The second campaign, Nordlys, sends us to an icy Norway occupied by the Nazis, in the hooves of a young resistance fighter who kills her enemies by throwing knives at them and zooming on her skis. These are pretty tricky to execute, for obvious reasons, and once you've managed one to meet the challenge of the mission, you'd better stay stealthy, where these knives make things a lot easier. You can take out skis at any time, which is fun, especially if you are not too worried about being spotted or having to reload a checkpoint after being killed at the edge of the board. a cliff. They become much more useful in its penultimate mission, which opens things up again and allows you to choose your targets. The skis do not replace the planes, unfortunately not here.

You can kill enemies with knives to throw while zooming on your skis.

For the sake of variety, Nordlys uses the cold to introduce a unique game mechanic into one of his missions, where you have to warm up from time to time in front of a fire so you do not die of cold. However, I would not have wanted it to last longer than expected because the stealthy victims and the prescribed deadlines do not mix well.

I had more difficulty getting me interested in this character than at the British, partly because it's hard to read Norweigan's voice subtitles while in the UK. you are shot at, but also because his motives and his origins are so direct.

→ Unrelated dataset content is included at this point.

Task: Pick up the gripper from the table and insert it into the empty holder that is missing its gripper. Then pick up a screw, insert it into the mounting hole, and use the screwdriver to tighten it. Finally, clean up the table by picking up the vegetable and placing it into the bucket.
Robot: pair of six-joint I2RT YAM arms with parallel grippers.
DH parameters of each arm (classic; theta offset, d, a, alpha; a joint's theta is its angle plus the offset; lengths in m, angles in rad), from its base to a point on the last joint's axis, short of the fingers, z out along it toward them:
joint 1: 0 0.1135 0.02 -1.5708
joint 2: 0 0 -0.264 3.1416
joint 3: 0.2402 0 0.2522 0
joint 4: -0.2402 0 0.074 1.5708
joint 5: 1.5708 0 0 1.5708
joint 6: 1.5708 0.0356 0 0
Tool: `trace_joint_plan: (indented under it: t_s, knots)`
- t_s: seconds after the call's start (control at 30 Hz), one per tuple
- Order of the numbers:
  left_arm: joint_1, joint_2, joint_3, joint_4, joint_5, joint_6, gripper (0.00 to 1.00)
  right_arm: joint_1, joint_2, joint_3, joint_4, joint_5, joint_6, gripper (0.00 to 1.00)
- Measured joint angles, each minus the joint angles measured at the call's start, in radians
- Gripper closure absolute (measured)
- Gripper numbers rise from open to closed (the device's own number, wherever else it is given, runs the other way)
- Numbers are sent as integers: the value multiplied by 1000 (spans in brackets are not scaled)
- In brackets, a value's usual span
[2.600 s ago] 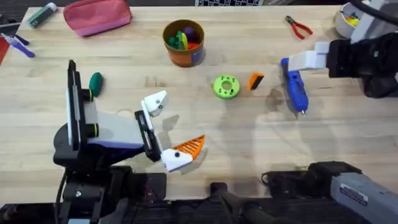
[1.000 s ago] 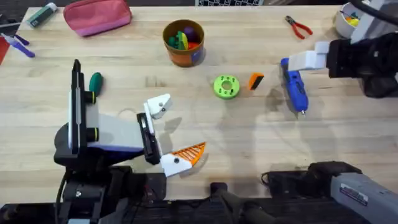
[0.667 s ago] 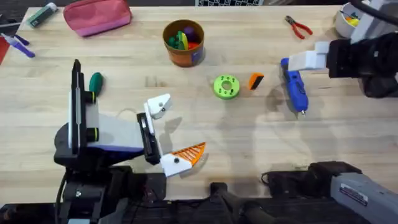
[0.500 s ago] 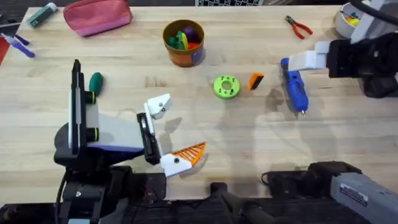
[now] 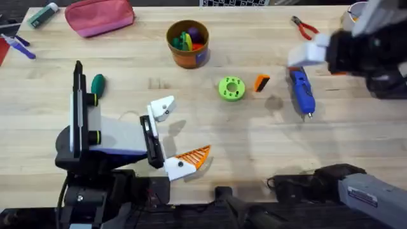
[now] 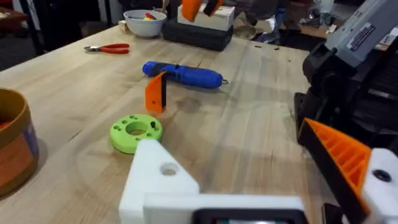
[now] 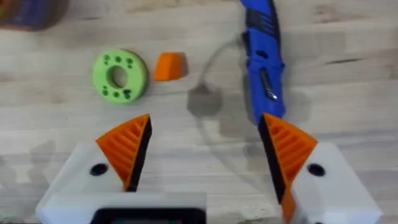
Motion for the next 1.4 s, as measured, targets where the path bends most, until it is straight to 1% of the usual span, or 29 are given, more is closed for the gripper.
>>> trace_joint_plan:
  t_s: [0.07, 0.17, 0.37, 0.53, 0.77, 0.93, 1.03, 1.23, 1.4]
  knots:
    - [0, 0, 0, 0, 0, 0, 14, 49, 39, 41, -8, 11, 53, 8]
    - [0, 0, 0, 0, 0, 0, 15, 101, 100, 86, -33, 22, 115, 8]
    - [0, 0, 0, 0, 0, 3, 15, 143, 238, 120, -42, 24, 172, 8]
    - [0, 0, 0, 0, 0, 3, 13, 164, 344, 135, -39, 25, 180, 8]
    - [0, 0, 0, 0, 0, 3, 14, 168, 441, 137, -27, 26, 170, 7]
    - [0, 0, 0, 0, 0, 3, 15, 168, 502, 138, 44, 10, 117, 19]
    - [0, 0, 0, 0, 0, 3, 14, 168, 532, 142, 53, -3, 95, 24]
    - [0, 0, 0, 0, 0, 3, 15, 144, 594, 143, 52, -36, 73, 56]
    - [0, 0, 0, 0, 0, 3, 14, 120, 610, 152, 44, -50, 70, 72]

The latest campaign available at launch, Tirailleur, is by far the best, for several reasons. The first is his story, which cleverly addresses his comment on race during the liberation of France by making him pass behind a more universal comment on the human cost of bravery and ambition, thus avoiding being blamed. History, he says, does not always favor the daring. Despite similar problems in forcing non-Francophones to divide our attention between head alignment and subtitle reading, the protagonist of Tirailleur appears very effectively as a man whose noble objectives lead him to reckless methods.

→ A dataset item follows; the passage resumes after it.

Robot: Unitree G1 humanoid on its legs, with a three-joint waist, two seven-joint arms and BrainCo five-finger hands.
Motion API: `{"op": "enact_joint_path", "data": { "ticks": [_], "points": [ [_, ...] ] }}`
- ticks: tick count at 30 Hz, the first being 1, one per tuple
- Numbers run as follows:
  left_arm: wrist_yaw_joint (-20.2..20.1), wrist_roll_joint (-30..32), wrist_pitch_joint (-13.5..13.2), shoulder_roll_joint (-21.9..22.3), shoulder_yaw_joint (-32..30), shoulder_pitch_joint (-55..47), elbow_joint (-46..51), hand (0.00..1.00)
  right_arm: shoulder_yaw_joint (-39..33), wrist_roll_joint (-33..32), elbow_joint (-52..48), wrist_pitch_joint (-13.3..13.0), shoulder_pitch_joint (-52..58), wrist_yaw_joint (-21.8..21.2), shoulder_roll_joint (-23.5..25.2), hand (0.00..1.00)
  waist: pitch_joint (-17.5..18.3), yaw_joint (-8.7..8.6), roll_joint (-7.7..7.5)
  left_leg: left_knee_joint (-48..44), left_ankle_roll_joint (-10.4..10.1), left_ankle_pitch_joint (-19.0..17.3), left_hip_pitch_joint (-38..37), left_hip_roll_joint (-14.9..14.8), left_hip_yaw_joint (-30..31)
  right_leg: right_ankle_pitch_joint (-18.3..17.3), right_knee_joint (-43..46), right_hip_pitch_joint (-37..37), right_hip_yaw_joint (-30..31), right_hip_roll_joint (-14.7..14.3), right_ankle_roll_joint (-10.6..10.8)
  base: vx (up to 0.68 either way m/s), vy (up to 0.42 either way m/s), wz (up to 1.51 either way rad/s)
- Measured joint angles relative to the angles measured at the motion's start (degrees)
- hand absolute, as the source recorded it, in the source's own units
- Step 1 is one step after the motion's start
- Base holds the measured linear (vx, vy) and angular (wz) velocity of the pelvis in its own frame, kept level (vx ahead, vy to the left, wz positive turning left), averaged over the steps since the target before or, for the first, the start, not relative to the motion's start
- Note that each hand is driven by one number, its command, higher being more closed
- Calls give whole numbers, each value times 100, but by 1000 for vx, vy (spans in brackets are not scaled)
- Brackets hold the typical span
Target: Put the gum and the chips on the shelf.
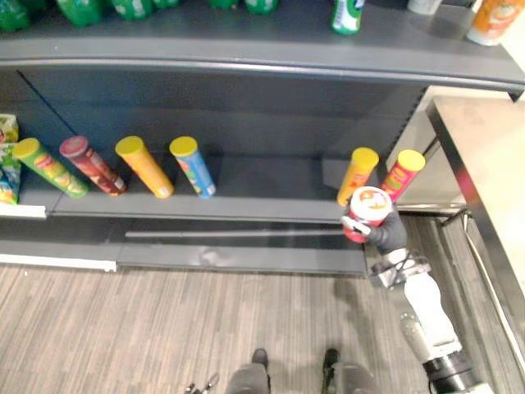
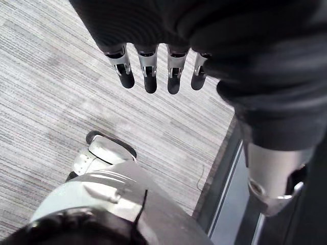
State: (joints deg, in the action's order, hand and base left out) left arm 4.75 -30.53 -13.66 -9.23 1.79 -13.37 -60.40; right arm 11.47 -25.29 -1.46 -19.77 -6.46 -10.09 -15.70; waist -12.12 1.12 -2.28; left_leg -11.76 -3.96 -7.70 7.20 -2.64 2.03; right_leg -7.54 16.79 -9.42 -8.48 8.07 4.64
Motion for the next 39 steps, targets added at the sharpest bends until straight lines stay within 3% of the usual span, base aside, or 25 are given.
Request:
{"op": "enact_joint_path", "data": {
  "ticks": [8,16,19,21,23,25,26,28,29,31,35,37,38,39],
  "points": [
    [105,-67,-18,0,15,-1,5,0,37,12,167,5,173,-13,98,100,58,-89,-12,784,17,423,-277,2,-234,310,-521,82,100,-20,42,-18,8,-8],
    [254,-8,53,-47,124,14,2,0,213,31,242,84,191,130,98,100,242,-188,-12,1069,27,489,-463,-4,-494,435,-686,176,257,-32,64,-44,15,-11],
    [404,36,195,-48,116,18,-8,0,216,56,242,92,190,156,97,100,303,-236,3,1028,43,467,-452,-21,-534,421,-659,175,250,-34,51,3,0,1],
    [423,42,263,-47,96,20,-21,0,213,55,242,118,191,157,96,100,307,-245,8,743,65,312,-408,-70,-608,360,-554,173,274,-57,23,23,-6,-8],
    [447,38,314,-30,-2,16,-131,0,217,52,237,237,221,138,78,100,354,-247,85,-120,44,-121,-112,-272,-631,149,-357,184,295,-215,-99,19,-45,-17],
    [438,35,320,-30,-42,40,-250,0,247,52,232,293,323,127,67,100,400,-249,159,-932,74,-279,152,-450,-684,2,-328,239,300,-354,-160,46,-63,-2],
    [370,-53,343,9,-49,86,-263,0,242,58,239,323,415,137,30,100,380,-260,181,-1651,176,-210,449,-515,-708,-87,-191,266,291,-359,-190,36,-70,4],
    [348,-106,388,79,-47,84,-293,0,241,67,238,328,524,137,-3,100,350,-242,207,-2111,239,-8,556,-496,-725,-235,5,374,345,-289,-211,26,-60,1],
    [327,-117,405,74,-47,80,-304,0,234,76,235,326,554,146,5,100,299,-254,113,-2172,212,175,559,-415,-755,-289,43,426,384,-165,-224,31,-27,3],
    [251,-11,420,78,-23,112,-296,0,224,117,235,319,545,201,37,100,276,-256,170,-1861,194,23,551,-405,-729,-309,43,451,418,-65,-234,6,-4,3],
    [242,47,418,142,22,92,-296,0,184,231,243,284,540,319,-16,100,233,-215,275,-694,59,46,506,-521,-234,-398,184,333,695,-15,-90,16,130,-27],
    [286,86,421,231,29,5,-307,0,180,226,244,243,541,320,-104,100,248,-207,442,-367,-148,8,304,-627,-138,-492,367,228,882,-107,63,62,248,-67],
    [299,89,429,196,29,6,-363,0,192,223,285,229,584,318,-124,100,212,-185,400,-483,-297,156,258,-554,-279,-536,430,226,1096,-25,159,97,363,-64],
    [299,134,429,125,77,7,-381,0,218,223,286,217,681,272,-119,100,245,-176,315,-487,-208,87,251,-416,-452,-492,268,260,1209,101,238,112,365,-52]
  ]
}}
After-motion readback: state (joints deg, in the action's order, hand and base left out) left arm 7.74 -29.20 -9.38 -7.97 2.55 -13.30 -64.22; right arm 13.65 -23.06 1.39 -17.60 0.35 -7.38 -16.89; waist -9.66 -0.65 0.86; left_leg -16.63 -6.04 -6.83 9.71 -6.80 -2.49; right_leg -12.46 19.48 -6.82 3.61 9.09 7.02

Tirailleur is the only campaign that gives me the impression of being an integral part of an army at war.

Second, Tirailleur is the only campaign that gives me the impression of being an important part of an army in a war rather than an overpowering Rambo. From the beginning, you fight alongside your comrades who are reduced to nothing, and their presence makes the scenario much more plausible. The fact that the wind blows a ridiculous number of autumn leaves on the corpses of soldiers on both sides while you load makes it even more moving.

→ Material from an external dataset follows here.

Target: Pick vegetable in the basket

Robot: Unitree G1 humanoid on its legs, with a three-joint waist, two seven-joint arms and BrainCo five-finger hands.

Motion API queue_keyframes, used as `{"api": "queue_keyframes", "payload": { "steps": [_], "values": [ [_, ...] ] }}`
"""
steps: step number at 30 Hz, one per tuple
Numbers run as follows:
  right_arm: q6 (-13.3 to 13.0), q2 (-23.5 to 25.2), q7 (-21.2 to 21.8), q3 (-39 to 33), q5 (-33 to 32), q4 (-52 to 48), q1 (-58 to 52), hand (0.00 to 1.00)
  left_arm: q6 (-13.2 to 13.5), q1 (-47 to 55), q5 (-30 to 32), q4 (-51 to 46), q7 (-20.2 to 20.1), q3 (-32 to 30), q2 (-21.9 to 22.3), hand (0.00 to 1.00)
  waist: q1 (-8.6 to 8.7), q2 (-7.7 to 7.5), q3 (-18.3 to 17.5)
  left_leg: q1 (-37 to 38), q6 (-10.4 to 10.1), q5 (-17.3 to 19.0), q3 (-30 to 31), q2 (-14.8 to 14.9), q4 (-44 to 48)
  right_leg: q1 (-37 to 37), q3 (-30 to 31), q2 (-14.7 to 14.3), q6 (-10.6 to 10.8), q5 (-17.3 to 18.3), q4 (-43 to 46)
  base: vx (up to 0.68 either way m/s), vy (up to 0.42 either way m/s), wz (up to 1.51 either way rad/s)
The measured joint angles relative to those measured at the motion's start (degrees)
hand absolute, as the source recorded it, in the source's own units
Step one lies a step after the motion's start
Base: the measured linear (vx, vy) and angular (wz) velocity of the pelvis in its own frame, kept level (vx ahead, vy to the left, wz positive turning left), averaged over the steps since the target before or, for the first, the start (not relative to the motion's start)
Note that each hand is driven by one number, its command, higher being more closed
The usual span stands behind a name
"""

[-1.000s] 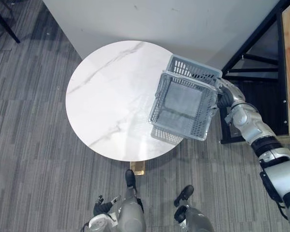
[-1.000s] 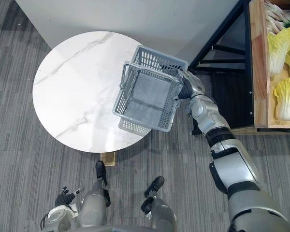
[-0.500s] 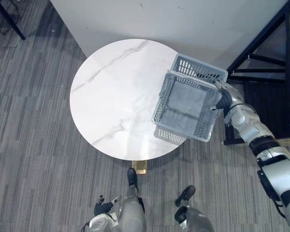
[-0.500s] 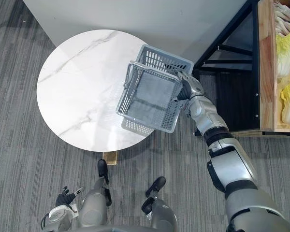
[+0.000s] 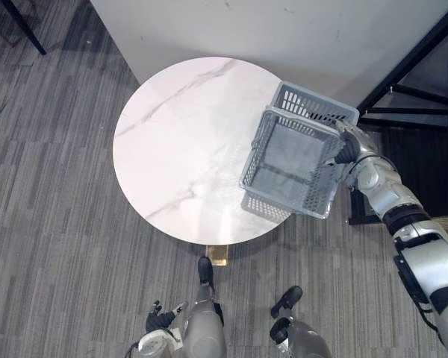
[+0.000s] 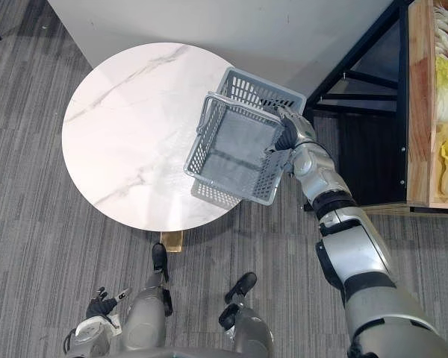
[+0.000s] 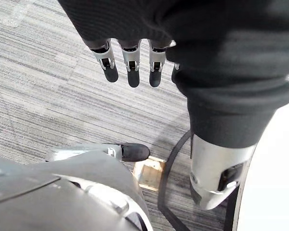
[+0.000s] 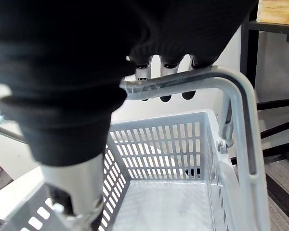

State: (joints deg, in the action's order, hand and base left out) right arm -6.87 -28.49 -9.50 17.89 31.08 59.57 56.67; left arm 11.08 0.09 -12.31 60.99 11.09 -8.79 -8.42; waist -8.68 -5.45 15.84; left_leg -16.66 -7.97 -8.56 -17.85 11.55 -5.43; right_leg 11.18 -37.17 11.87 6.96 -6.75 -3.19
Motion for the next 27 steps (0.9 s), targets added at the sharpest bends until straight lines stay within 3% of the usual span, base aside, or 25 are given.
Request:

These battles – including his impressive fat mission of capturing a castle on a hill – are wide-ranging and, although you never really have the chance to drive or drive a vehicle, we can see Spectacular spectacle of a battle raging on the map, with artillery and rockets raining off (or on you if you do not keep moving). It's clearly what Battlefield is best at, and I have to wonder why DICE did not bend over there.

The ability to replay in the field missions comes from scattered collectibles and performance-type challenges, such as getting off a plane with a pocket weapon or rescuing a resistance fighter without being detected, allowing you to do other thing that the path of least resistance.

It should be noted that the campaign screen has an open slot for The Last Tiger, which will allow us in the near future to play from the point of view of a non-Nazi German enlisted in a tank crew. EA has not specified when this fourth campaign will be available.